This plot is added to the report, it is only a plot of the 4 countries taht made it to the semi-final of world cup:

#find the countries that made it to the final match for worldcup semi-final and plot their SPI.
world_cup_semi <- Match_data[c(dim(Match_data)[1]-1,dim(Match_data)[1]),c(seq(4,7,1))]

barplot(c(world_cup_semi$spi1,world_cup_semi$spi2),
        names.arg=c(world_cup_semi$team1,world_cup_semi$team2),
        main = "Worldcup semi final team Soccer Power Index (SPI)", 
        xlab = "Country", ylab = "SPI", col = "blue")

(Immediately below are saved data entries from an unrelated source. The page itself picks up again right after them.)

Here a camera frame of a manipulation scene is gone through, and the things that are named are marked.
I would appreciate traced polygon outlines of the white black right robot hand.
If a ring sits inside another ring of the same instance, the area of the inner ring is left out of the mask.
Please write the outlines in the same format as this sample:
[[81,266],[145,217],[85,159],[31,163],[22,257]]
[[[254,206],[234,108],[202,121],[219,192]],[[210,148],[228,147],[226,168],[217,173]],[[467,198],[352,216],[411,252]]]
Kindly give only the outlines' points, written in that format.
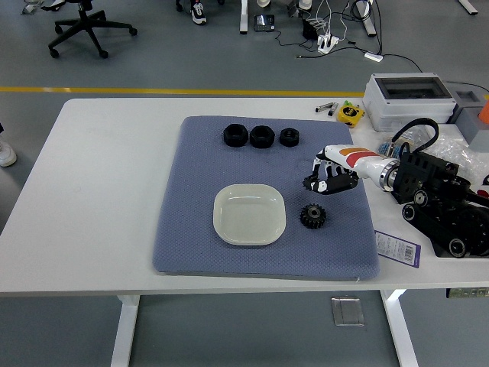
[[313,172],[303,181],[310,191],[329,195],[350,190],[360,178],[370,178],[377,187],[389,190],[388,174],[397,166],[392,158],[354,145],[326,145],[315,157]]

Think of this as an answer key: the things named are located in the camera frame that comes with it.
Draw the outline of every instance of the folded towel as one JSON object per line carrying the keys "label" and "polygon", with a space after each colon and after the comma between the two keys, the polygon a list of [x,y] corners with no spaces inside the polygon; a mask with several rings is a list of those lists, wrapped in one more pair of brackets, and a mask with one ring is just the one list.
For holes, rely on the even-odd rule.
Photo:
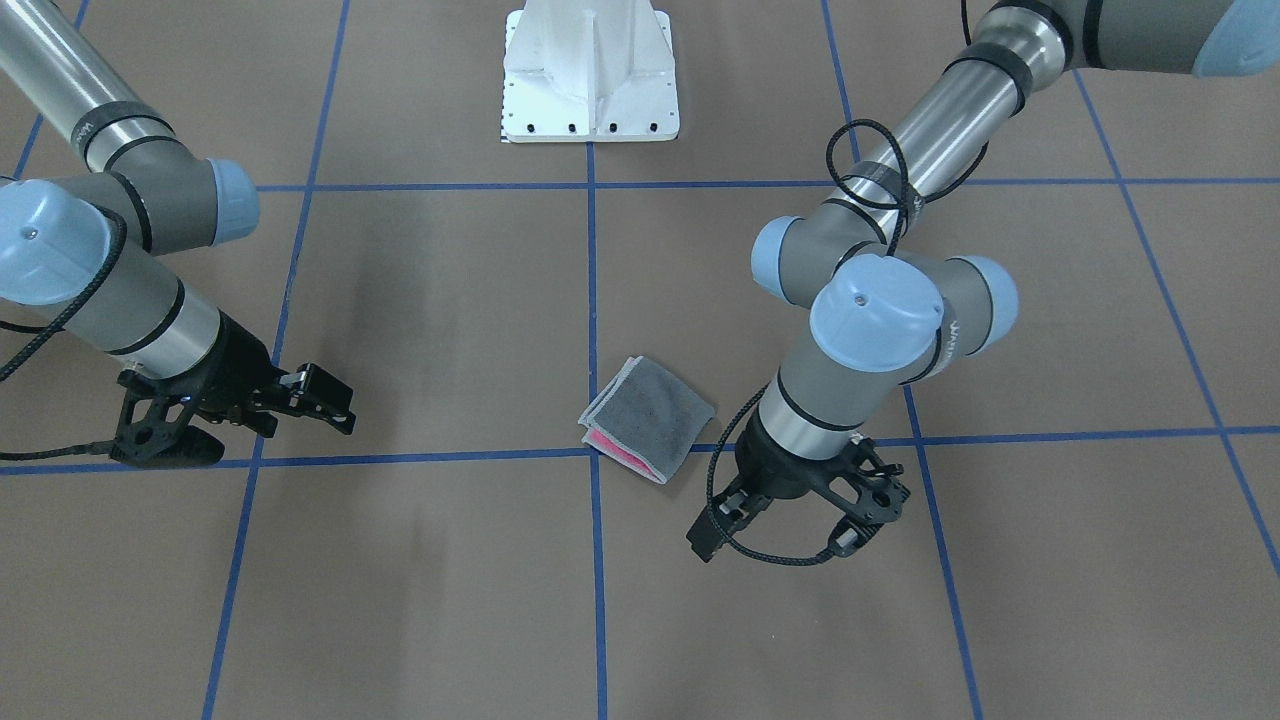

Note that the echo = FALSE parameter was added to the code chunk to prevent printing of the R code that generated the plot.

Conclusion

This project demonstrates how to create a bar chart that shows the SPI of the four countries that reached the semi-final stage in the 2023 World Cup. The data is obtained from an online source and stored in a data frame using R. I also learned how to use R-markdown to document my code, how to upload my project to GitHub, and how to publish it on RPub.

To read the data, I used the read.csv function from the base package of R, but I also loaded the data.table package in case I wanted to use the fread function instead. I alos used R base barplot to plot the final result.